> **Your instructions**:
Would you print the lines below exactly, beginning at the line that has "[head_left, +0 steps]" and stopping after the line that has "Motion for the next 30"? Only those lines, and no pictures.
● ● ● ●
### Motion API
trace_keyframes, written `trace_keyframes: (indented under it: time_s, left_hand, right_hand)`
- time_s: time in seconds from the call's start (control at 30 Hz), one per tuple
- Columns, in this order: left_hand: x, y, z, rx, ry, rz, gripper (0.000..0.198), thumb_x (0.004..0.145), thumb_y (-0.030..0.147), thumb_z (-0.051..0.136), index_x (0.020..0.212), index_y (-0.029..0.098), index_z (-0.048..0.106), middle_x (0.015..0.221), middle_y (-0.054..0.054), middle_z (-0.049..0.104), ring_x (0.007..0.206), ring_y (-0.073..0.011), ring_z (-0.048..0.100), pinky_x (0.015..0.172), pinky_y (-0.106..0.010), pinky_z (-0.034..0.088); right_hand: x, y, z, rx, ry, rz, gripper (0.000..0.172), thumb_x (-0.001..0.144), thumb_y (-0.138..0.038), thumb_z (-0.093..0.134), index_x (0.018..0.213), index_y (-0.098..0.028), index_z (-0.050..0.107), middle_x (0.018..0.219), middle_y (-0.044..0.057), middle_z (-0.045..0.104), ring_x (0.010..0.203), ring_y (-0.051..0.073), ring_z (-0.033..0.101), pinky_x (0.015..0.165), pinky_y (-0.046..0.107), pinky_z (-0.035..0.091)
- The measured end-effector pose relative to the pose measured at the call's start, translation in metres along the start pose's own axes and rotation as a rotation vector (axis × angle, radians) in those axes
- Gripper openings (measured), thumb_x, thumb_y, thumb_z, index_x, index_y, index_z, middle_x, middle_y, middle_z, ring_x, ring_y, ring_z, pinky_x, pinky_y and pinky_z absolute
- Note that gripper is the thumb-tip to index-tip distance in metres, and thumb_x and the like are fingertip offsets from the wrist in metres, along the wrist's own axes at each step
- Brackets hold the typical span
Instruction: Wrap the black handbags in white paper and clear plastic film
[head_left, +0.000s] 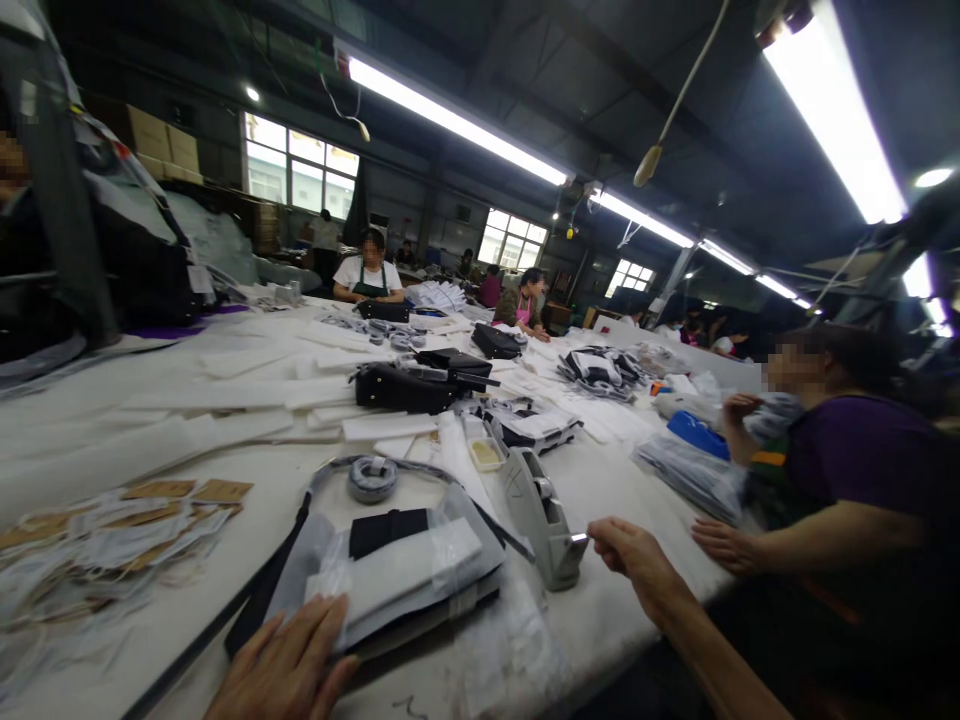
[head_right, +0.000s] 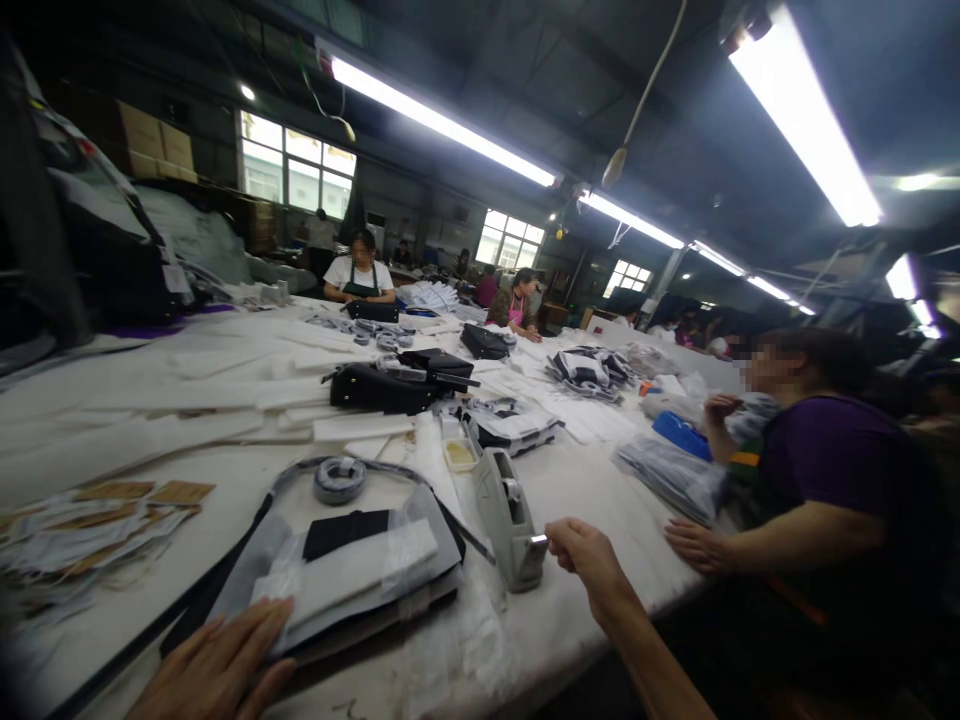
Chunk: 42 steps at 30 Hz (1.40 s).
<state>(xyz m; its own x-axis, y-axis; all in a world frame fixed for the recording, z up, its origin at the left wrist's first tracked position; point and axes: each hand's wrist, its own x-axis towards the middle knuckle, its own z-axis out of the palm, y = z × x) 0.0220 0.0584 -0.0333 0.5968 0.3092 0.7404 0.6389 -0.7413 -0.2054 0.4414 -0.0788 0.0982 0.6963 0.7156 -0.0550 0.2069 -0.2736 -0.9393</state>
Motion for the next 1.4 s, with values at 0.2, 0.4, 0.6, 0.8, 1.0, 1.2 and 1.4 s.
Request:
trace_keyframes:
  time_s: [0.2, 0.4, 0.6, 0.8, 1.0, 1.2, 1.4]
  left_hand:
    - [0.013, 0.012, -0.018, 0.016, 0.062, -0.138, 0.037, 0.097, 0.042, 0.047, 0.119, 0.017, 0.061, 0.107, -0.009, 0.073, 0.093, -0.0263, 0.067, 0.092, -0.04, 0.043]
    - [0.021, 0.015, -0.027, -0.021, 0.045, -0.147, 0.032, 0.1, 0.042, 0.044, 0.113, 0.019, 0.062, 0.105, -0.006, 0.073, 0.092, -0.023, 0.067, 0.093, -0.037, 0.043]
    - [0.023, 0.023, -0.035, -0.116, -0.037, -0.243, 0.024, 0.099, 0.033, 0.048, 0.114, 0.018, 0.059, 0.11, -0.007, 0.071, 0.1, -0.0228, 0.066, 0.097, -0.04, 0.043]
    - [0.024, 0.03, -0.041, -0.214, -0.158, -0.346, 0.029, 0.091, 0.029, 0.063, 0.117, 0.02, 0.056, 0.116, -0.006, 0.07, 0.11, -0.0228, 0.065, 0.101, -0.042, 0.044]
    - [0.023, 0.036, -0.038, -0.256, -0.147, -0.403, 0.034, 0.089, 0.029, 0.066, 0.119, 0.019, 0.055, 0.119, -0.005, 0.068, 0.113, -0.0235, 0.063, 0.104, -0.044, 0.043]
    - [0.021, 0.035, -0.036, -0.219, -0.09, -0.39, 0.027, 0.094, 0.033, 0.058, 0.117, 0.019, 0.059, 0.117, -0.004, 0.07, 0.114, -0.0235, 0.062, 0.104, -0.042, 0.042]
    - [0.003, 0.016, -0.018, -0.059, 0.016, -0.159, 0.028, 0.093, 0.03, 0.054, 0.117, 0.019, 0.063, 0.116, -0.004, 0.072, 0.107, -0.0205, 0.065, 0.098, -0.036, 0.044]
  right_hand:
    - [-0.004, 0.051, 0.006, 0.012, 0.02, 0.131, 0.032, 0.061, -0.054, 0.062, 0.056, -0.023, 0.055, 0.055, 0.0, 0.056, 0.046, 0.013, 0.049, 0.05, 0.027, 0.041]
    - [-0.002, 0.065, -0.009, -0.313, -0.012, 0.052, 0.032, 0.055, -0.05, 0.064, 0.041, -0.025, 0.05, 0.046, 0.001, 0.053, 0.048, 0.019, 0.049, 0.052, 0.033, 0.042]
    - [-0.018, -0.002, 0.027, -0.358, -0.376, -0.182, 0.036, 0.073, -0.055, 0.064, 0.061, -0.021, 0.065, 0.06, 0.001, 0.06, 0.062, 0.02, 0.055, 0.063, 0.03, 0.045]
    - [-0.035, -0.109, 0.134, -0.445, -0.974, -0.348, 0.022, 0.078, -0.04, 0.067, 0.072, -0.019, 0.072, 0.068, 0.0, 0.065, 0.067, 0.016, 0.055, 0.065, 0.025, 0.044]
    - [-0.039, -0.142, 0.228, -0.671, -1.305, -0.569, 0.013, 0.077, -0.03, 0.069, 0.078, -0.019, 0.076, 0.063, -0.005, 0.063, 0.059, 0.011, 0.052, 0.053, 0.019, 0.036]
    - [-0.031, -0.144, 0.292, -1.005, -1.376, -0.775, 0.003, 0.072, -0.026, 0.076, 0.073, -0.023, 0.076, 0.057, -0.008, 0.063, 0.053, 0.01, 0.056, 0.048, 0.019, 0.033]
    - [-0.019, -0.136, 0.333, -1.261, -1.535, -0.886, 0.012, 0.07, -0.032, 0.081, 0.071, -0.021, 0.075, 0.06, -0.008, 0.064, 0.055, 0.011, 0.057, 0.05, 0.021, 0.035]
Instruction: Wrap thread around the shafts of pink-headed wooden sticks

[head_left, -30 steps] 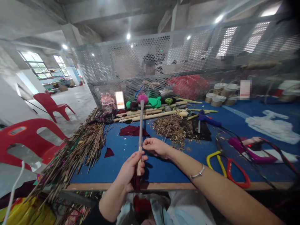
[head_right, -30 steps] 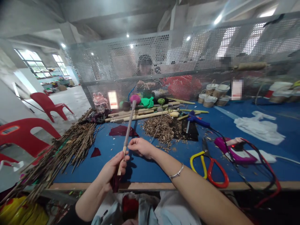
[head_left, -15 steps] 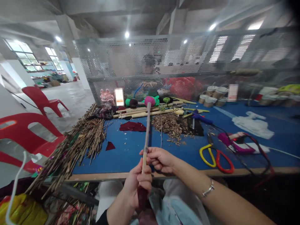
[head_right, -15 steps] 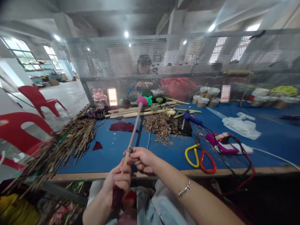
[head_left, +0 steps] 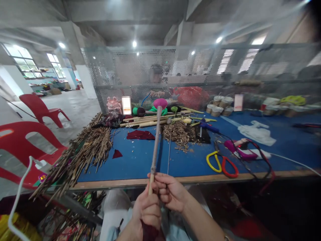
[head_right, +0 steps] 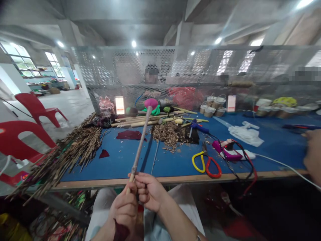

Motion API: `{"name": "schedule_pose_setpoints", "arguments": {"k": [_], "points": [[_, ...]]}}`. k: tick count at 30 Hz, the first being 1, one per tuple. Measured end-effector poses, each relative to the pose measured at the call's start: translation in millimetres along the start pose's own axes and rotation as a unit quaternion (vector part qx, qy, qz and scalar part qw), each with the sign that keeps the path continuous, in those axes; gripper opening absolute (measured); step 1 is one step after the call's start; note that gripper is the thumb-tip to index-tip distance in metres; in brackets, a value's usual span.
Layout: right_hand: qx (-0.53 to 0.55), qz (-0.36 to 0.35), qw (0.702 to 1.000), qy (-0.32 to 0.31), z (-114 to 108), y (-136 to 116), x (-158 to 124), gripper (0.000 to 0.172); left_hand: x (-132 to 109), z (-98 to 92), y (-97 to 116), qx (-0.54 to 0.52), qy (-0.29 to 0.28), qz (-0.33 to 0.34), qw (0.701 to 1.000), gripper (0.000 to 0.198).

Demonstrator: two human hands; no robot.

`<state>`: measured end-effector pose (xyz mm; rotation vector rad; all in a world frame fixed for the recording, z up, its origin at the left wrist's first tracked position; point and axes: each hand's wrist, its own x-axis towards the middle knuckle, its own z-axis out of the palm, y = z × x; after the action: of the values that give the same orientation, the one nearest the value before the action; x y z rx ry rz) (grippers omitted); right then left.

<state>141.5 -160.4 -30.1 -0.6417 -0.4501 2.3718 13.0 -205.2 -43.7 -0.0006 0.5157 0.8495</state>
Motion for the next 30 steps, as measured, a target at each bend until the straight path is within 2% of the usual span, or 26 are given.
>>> {"name": "schedule_pose_setpoints", "arguments": {"k": [6, 8, 10, 13, 15, 17, 19, 21, 23, 25, 28, 30], "points": [[-0.040, 0.022, 0.999, 0.000, -3.9, 9.0, -2.4, 0.015, 8.6, -12.7, -14.0, -0.112, -0.094, -0.035, 0.989, 0.030], [-0.032, 0.018, 0.999, 0.013, -5.0, 12.1, 0.5, 0.013, 11.4, -13.0, -13.5, -0.103, -0.121, -0.039, 0.987, 0.036], [-0.028, 0.006, 0.999, 0.031, -5.4, 14.8, 4.3, 0.012, 12.2, -11.4, -11.1, -0.039, -0.119, -0.039, 0.991, 0.042], [-0.030, -0.016, 0.998, 0.045, -4.0, 17.1, 8.8, 0.013, 5.9, -6.5, -2.7, 0.150, -0.032, -0.002, 0.988, 0.051], [-0.039, -0.019, 0.998, 0.043, -1.6, 17.9, 9.7, 0.015, -3.3, -2.1, 6.5, 0.296, 0.050, 0.063, 0.952, 0.052], [-0.058, -0.017, 0.997, 0.054, 1.9, 18.8, 8.9, 0.019, -13.2, 2.9, 16.8, 0.416, 0.086, 0.129, 0.896, 0.049], [-0.083, -0.016, 0.993, 0.081, 5.3, 19.8, 7.5, 0.021, -20.0, 8.3, 24.9, 0.492, 0.069, 0.163, 0.853, 0.042], [-0.101, -0.019, 0.989, 0.105, 7.8, 20.8, 6.6, 0.019, -21.8, 13.0, 28.2, 0.512, 0.048, 0.173, 0.840, 0.035], [-0.112, -0.021, 0.986, 0.120, 8.8, 21.4, 6.3, 0.018, -19.5, 15.6, 27.1, 0.484, 0.039, 0.162, 0.859, 0.033], [-0.124, -0.020, 0.984, 0.129, 8.6, 21.1, 6.7, 0.020, -15.4, 15.5, 23.9, 0.429, 0.047, 0.134, 0.892, 0.033], [-0.143, -0.020, 0.982, 0.124, 8.9, 19.1, 7.9, 0.024, -10.6, 12.9, 20.3, 0.320, 0.086, 0.080, 0.940, 0.034], [-0.151, -0.021, 0.981, 0.118, 11.8, 17.4, 9.0, 0.026, -9.1, 12.6, 20.3, 0.263, 0.101, 0.056, 0.958, 0.037]]}}
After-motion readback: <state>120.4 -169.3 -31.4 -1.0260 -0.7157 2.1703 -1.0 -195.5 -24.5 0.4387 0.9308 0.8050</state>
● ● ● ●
> **Answer section**:
[head_left, +0 steps] 
[head_right, +0 steps] 

Motion API: `{"name": "schedule_pose_setpoints", "arguments": {"k": [_], "points": [[_, ...]]}}`. k: tick count at 30 Hz, the first being 1, one per tuple. Measured end-effector poses, each relative to the pose measured at the call's start: translation in millimetres along the start pose's own axes and rotation as a unit quaternion (vector part qx, qy, qz and scalar part qw), each with the sign that keeps the path continuous, in those axes; gripper opening absolute (measured); step 1 is one step after the call's start; note that gripper is the thumb-tip to index-tip distance in metres; in brackets, a value's usual span.
Layout: right_hand: qx (-0.53 to 0.55), qz (-0.36 to 0.35), qw (0.702 to 1.000), qy (-0.32 to 0.31), z (-114 to 108), y (-136 to 116), x (-158 to 124), gripper (0.000 to 0.172); left_hand: x (-132 to 109), z (-98 to 92), y (-97 to 116), qx (-0.54 to 0.52), qy (-0.29 to 0.28), qz (-0.33 to 0.34), qw (0.701 to 1.000), gripper (0.000 to 0.198).

Demonstrator: two human hands; no robot.

`<state>`: measured end-effector pose (xyz mm; rotation vector rad; all in a world frame fixed for the recording, z up, its origin at the left wrist's first tracked position; point and axes: each hand's wrist, its own x-axis towards the middle knuckle, its own z-axis out of the palm, y = z × x; after the action: of the values that give the same orientation, the one nearest the value before the action; x y z rx ry rz) (grippers omitted); right then left.

<state>141.5 -160.4 -30.1 -0.6417 -0.4501 2.3718 13.0 -205.2 -43.7 -0.0006 0.5157 0.8495</state>
Motion for the next 30 steps, as measured, a target at each bend until the straight path is within 2% of the usual span, or 26 are given.

The answer contains nothing further.